Will you quote all of the entries, word for word?

* _Extracted records_:
◆ ◆ ◆ ◆ ◆ ◆ ◆
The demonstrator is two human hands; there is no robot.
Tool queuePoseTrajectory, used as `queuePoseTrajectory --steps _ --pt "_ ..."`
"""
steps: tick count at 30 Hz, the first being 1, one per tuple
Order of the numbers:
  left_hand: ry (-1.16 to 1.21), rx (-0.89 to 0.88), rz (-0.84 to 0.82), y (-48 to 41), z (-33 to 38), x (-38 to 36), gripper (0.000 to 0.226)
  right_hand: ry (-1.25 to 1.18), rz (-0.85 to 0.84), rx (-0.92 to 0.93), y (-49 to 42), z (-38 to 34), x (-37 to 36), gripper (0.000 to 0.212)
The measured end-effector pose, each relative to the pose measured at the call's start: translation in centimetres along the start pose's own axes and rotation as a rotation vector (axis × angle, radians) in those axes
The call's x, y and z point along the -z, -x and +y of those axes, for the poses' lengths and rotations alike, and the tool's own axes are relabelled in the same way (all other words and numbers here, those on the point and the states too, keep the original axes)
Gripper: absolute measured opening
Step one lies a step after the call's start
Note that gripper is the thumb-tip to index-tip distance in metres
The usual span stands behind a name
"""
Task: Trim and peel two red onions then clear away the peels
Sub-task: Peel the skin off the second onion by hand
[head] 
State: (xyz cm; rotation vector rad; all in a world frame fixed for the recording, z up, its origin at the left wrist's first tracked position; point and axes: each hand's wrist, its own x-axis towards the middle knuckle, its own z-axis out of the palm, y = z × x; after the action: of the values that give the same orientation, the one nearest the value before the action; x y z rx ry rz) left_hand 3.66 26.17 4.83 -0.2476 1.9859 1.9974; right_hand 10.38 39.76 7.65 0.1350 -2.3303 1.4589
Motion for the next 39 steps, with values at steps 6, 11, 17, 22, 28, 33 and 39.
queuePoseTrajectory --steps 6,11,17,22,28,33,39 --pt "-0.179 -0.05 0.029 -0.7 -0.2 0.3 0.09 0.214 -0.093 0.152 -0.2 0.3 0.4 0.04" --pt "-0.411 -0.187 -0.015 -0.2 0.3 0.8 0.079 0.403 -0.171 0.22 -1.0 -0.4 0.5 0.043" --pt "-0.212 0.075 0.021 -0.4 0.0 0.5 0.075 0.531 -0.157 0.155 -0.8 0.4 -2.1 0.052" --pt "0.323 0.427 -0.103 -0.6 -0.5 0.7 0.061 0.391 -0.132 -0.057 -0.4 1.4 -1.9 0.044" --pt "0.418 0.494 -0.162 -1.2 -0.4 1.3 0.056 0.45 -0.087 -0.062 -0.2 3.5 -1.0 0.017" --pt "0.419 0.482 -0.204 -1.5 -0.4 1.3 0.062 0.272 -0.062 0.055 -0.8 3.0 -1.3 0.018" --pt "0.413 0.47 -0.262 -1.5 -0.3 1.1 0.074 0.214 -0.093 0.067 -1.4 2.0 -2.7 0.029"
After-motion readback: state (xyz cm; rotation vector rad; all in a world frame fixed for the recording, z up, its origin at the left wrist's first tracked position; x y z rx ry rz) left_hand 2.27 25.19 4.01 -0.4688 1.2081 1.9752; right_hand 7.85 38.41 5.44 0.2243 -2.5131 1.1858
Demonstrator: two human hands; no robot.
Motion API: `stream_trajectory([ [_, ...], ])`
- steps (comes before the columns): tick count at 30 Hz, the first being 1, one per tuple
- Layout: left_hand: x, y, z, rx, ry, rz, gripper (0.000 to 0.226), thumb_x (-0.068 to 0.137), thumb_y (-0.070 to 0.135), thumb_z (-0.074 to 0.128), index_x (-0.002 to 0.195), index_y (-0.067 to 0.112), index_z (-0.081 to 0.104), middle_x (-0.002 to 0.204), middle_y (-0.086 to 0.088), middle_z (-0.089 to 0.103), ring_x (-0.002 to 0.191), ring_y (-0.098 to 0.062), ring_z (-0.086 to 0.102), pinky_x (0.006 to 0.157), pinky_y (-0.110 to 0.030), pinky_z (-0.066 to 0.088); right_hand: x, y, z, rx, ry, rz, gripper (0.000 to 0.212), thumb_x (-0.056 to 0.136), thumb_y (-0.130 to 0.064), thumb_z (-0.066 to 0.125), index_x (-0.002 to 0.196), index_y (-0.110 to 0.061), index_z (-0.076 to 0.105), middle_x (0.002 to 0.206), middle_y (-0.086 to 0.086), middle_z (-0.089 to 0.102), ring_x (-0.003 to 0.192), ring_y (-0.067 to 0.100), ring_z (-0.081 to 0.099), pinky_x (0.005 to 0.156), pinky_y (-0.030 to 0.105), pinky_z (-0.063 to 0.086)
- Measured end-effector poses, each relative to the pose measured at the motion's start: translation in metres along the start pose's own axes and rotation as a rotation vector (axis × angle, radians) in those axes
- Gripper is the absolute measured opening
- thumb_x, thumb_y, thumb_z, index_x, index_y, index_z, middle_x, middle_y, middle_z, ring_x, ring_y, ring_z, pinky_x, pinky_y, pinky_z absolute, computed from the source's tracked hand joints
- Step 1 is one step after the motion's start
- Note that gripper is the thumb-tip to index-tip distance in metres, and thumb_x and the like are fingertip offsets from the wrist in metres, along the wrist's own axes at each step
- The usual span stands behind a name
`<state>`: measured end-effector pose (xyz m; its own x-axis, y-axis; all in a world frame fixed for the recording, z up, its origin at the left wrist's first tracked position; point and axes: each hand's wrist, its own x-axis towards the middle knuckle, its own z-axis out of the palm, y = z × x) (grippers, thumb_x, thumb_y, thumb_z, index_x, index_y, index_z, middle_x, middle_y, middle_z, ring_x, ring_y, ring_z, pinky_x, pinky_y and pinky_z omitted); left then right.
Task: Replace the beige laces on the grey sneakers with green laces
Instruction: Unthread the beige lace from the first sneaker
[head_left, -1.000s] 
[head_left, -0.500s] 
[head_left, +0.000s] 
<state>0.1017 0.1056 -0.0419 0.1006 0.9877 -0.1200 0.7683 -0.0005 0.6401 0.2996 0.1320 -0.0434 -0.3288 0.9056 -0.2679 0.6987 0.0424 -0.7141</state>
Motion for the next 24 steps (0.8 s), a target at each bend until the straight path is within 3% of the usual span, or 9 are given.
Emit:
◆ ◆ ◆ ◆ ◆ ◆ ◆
* _Task output_:
The demonstrator is two human hands; there is no robot.
Tool queuePoseTrajectory, used as `queuePoseTrajectory --steps _ --pt "_ ..."`
"""
steps: tick count at 30 Hz, the first being 1, one per tuple
Order of the numbers:
  left_hand: ry (-1.16 to 1.21), rx (-0.89 to 0.88), rz (-0.84 to 0.82), y (-48 to 41), z (-33 to 38), x (-38 to 36), gripper (0.000 to 0.226)
  right_hand: ry (-1.25 to 1.18), rz (-0.85 to 0.84), rx (-0.92 to 0.93), y (-49 to 42), z (-38 to 34), x (-37 to 36), gripper (0.000 to 0.212)
The measured end-effector pose, each relative to the pose measured at the call's start: translation in centimetres along the start pose's own axes and rotation as a rotation vector (axis × angle, radians) in those axes
The call's x, y and z point along the -z, -x and +y of those axes, for the poses' lengths and rotations alike, and the tool's own axes are relabelled in the same way (all other words and numbers here, those on the point and the states too, keep the original axes)
Gripper: absolute measured opening
Step one lies a step after the call's start
Note that gripper is the thumb-tip to index-tip distance in metres
The usual span stands behind a name
"""
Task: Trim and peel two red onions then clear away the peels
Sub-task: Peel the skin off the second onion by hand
[head] 
State: (xyz cm; rotation vector rad; all in a world frame fixed for the recording, z up, its origin at the left wrist's first tracked position; point and axes: each hand's wrist, its own x-axis towards the middle knuckle, its own z-axis out of the palm, y = z × x; after the action: of the values that give the same orientation, the one nearest the value before the action; x y z rx ry rz) left_hand 3.66 26.17 4.83 -0.2476 1.9859 1.9974; right_hand 10.38 39.76 7.65 0.1350 -2.3303 1.4589
Motion for the next 39 steps, with values at steps 6, 11, 17, 22, 28, 33 and 39.
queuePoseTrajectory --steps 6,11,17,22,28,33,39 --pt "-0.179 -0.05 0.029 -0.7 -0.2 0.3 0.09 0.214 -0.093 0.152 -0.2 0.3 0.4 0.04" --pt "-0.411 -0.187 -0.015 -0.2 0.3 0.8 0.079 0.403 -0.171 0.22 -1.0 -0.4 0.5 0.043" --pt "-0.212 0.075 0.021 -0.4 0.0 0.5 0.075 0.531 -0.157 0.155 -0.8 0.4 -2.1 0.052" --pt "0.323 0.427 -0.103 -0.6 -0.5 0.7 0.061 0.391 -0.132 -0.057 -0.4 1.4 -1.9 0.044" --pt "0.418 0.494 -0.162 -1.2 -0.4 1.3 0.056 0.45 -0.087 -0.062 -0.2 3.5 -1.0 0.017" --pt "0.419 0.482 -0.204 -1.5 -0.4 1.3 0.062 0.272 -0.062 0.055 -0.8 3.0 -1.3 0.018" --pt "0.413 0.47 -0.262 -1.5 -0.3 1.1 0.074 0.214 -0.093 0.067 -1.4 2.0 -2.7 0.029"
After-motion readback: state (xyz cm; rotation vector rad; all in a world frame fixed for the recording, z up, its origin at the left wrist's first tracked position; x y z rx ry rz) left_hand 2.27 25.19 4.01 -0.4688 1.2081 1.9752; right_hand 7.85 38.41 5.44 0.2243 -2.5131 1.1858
Demonstrator: two human hands; no robot.
Motion API: `stream_trajectory([ [_, ...], ])`
- steps (comes before the columns): tick count at 30 Hz, the first being 1, one per tuple
- Layout: left_hand: x, y, z, rx, ry, rz, gripper (0.000 to 0.226), thumb_x (-0.068 to 0.137), thumb_y (-0.070 to 0.135), thumb_z (-0.074 to 0.128), index_x (-0.002 to 0.195), index_y (-0.067 to 0.112), index_z (-0.081 to 0.104), middle_x (-0.002 to 0.204), middle_y (-0.086 to 0.088), middle_z (-0.089 to 0.103), ring_x (-0.002 to 0.191), ring_y (-0.098 to 0.062), ring_z (-0.086 to 0.102), pinky_x (0.006 to 0.157), pinky_y (-0.110 to 0.030), pinky_z (-0.066 to 0.088); right_hand: x, y, z, rx, ry, rz, gripper (0.000 to 0.212), thumb_x (-0.056 to 0.136), thumb_y (-0.130 to 0.064), thumb_z (-0.066 to 0.125), index_x (-0.002 to 0.196), index_y (-0.110 to 0.061), index_z (-0.076 to 0.105), middle_x (0.002 to 0.206), middle_y (-0.086 to 0.086), middle_z (-0.089 to 0.102), ring_x (-0.003 to 0.192), ring_y (-0.067 to 0.100), ring_z (-0.081 to 0.099), pinky_x (0.005 to 0.156), pinky_y (-0.030 to 0.105), pinky_z (-0.063 to 0.086)
- Measured end-effector poses, each relative to the pose measured at the motion's start: translation in metres along the start pose's own axes and rotation as a rotation vector (axis × angle, radians) in those axes
- Gripper is the absolute measured opening
- thumb_x, thumb_y, thumb_z, index_x, index_y, index_z, middle_x, middle_y, middle_z, ring_x, ring_y, ring_z, pinky_x, pinky_y, pinky_z absolute, computed from the source's tracked hand joints
- Step 1 is one step after the motion's start
- Note that gripper is the thumb-tip to index-tip distance in metres, and thumb_x and the like are fingertip offsets from the wrist in metres, along the wrist's own axes at each step
- The usual span stands behind a name
`<state>`: measured end-effector pose (xyz m; its own x-axis, y-axis; all in a world frame fixed for the recording, z up, its origin at the left wrist's first tracked position; point and axes: each hand's wrist, its own x-axis towards the middle knuckle, its own z-axis out of the palm, y = z × x) (grippers, thumb_x, thumb_y, thumb_z, index_x, index_y, index_z, middle_x, middle_y, middle_z, ring_x, ring_y, ring_z, pinky_x, pinky_y and pinky_z omitted); left then right.
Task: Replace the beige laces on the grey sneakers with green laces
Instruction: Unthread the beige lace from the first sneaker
[head_left, -1.000s] 
[head_left, -0.500s] 
[head_left, +0.000s] 
<state>0.1017 0.1056 -0.0419 0.1006 0.9877 -0.1200 0.7683 -0.0005 0.6401 0.2996 0.1320 -0.0434 -0.3288 0.9056 -0.2679 0.6987 0.0424 -0.7141</state>
Motion for the next 24 steps (0.8 s), a target at each bend until the straight path is within 3% of the usual span, or 9 are given.
Emit:

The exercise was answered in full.